People like to feel superior over other people. This isn’t a cynical way of looking at things, it’s just a reality. Nietzsche was one of the first people to bring this idea into popularity, when he stated that humans have a “Will to power”, or a drive to assert yourself, dominate, and feel superior.

But we’re not here to go in depth about the philosophies of superiority, instead we are here to discuss a social strategy that I’ve seen work countless times. It’s called the “I’m a dumbass” method.
The more you reflect on the past the more you find it’s truth. Remember back when you got a really good grade on a test, and for some reason it pissed some people off? Or maybe you were the one that got pissed off (HAHA! *we all point and laugh*)… either way, an imbalance was created and it caused issues.

Take my original “Guy and the Smart Dumbass” dilemma to put it into perspective:
You’re in the company of another person, we call him Guy, when a problem presents itself. You know the way the way to fix this problem fastest, and you’re pretty sure Guy does not. You take control of the situation, and continue to successfully fix the problem by yourself. Guy now feels inferior, and does not like you. You lose.

Now back up a little. You’re in the company of the same Guy, and the problem has presented itself again. This time, you employ the “I’m a dumbass” method. You crack a joke about how hard the problem is, and Guy pisses himself laughing. Then you start asking questions, many of them so dumb Guy can hardly believe you’ve made it this far in life! It is clear to Guy that you need his help, and so he gets to work. You help Guy solve the problem successfully, but be sure to let him lead as the intelligently dominant individual. Guy now feels superior, and likes you. You win.

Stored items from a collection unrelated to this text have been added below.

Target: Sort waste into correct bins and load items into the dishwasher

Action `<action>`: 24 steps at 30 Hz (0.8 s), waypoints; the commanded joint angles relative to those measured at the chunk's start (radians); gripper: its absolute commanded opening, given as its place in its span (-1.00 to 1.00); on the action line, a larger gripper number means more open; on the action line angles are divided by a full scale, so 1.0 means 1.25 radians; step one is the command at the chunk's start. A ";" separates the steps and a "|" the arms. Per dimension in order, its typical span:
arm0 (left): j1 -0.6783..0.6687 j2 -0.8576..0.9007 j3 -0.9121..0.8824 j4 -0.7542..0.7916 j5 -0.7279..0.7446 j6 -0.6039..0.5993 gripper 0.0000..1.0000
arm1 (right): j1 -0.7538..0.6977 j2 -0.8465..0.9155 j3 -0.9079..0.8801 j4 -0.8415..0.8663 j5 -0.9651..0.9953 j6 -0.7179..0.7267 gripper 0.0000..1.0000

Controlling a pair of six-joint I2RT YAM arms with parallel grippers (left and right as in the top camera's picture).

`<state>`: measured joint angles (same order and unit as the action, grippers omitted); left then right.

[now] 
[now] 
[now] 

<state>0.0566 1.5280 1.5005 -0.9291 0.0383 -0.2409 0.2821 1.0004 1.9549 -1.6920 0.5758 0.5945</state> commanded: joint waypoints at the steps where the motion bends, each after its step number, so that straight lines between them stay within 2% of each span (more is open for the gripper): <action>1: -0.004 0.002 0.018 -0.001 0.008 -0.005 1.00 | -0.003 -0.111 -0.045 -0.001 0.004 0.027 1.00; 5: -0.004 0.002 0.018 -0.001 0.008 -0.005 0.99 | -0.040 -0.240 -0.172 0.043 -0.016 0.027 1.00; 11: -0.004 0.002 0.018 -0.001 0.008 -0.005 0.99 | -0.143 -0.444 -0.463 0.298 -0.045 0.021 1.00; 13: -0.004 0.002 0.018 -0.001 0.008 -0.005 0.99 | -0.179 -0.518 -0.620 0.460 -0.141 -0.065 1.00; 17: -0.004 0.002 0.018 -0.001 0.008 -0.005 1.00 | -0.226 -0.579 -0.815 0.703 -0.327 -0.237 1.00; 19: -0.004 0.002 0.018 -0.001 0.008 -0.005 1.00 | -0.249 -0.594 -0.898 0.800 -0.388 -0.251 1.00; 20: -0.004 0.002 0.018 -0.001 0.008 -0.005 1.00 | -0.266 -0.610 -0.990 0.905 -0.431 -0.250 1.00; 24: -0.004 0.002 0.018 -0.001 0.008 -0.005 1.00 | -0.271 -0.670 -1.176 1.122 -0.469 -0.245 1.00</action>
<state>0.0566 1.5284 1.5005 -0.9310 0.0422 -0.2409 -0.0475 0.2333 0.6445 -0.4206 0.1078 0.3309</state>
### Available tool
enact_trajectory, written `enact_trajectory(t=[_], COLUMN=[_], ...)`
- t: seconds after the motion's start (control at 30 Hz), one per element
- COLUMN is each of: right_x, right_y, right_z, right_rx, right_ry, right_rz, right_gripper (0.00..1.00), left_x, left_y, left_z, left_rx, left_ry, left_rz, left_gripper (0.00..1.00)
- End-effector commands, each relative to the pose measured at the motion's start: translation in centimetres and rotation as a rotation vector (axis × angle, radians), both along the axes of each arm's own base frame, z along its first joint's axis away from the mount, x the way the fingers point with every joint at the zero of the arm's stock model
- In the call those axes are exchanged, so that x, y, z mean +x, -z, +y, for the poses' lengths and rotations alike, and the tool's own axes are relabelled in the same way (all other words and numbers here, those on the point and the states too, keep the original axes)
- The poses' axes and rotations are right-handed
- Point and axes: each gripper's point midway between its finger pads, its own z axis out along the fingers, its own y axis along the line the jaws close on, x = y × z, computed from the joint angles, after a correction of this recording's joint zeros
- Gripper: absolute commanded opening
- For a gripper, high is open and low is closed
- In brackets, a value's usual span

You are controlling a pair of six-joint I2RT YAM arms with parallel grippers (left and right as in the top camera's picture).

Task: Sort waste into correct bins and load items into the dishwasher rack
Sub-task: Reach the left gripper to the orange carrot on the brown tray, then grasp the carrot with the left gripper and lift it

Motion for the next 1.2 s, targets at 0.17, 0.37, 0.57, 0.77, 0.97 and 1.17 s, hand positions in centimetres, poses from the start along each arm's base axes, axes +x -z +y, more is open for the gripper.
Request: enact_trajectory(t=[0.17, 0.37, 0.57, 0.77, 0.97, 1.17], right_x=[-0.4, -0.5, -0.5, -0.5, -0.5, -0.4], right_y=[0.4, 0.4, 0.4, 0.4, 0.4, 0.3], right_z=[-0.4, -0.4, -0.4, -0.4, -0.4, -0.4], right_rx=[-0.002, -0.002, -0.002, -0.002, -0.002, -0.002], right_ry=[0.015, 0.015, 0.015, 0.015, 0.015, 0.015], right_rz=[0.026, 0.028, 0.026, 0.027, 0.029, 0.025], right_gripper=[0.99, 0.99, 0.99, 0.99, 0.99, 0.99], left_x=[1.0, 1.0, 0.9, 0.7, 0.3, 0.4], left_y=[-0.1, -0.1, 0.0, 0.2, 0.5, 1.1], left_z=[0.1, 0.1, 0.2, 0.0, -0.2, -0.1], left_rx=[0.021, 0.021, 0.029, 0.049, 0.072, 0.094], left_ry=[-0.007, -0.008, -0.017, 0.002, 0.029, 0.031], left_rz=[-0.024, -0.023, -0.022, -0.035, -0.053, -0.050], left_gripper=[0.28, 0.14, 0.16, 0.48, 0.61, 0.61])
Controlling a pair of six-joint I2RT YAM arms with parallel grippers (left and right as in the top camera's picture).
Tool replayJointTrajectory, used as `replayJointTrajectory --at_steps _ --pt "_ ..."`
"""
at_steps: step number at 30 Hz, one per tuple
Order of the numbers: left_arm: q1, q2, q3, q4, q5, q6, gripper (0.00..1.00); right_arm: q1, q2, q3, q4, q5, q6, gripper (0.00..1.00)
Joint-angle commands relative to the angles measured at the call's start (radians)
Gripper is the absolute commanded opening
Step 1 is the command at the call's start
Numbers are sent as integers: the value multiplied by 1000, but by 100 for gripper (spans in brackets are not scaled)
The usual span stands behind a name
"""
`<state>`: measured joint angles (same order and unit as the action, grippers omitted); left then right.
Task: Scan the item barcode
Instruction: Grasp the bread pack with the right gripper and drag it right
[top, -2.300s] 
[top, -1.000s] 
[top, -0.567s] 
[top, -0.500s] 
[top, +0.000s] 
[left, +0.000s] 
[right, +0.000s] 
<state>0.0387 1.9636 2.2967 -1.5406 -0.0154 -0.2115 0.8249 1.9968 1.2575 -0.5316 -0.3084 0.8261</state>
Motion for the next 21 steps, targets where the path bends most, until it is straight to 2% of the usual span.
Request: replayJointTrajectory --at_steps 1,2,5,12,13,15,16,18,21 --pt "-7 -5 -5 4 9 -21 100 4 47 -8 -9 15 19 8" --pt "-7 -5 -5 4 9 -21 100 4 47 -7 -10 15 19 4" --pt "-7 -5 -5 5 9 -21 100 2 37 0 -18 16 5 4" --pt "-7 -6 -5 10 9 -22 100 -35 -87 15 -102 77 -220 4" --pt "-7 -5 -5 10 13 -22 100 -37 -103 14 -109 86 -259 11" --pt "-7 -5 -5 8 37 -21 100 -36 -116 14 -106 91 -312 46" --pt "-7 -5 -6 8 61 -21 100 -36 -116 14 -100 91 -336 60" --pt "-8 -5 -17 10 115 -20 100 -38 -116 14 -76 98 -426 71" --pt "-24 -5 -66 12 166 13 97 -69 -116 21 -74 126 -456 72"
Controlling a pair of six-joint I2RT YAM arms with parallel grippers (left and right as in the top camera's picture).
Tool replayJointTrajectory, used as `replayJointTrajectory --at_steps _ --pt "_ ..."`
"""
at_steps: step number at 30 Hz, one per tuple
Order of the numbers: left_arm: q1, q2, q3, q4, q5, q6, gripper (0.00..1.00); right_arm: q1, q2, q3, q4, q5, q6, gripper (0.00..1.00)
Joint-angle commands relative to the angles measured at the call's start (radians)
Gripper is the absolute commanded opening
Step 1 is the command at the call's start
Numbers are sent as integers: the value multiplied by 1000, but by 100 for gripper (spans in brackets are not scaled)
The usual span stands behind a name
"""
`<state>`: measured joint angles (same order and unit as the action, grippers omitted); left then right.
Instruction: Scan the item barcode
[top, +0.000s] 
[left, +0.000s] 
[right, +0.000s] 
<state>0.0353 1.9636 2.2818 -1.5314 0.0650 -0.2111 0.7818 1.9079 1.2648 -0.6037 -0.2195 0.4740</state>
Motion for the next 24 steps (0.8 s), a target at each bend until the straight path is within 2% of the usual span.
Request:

In both scenarios, the problem is completed successfully. But in one of them, Guy likes you, which will bring you more success down the road.
When you’re able to let people think you’re less intelligent than them, you immediately prop them up, making them feel better about themselves, but more importantly giving them the illusion of being better than you. Once that happens, a psychological shift kicks in. With the sense of competition gone, they naturally become more comfortable and even more fond of you.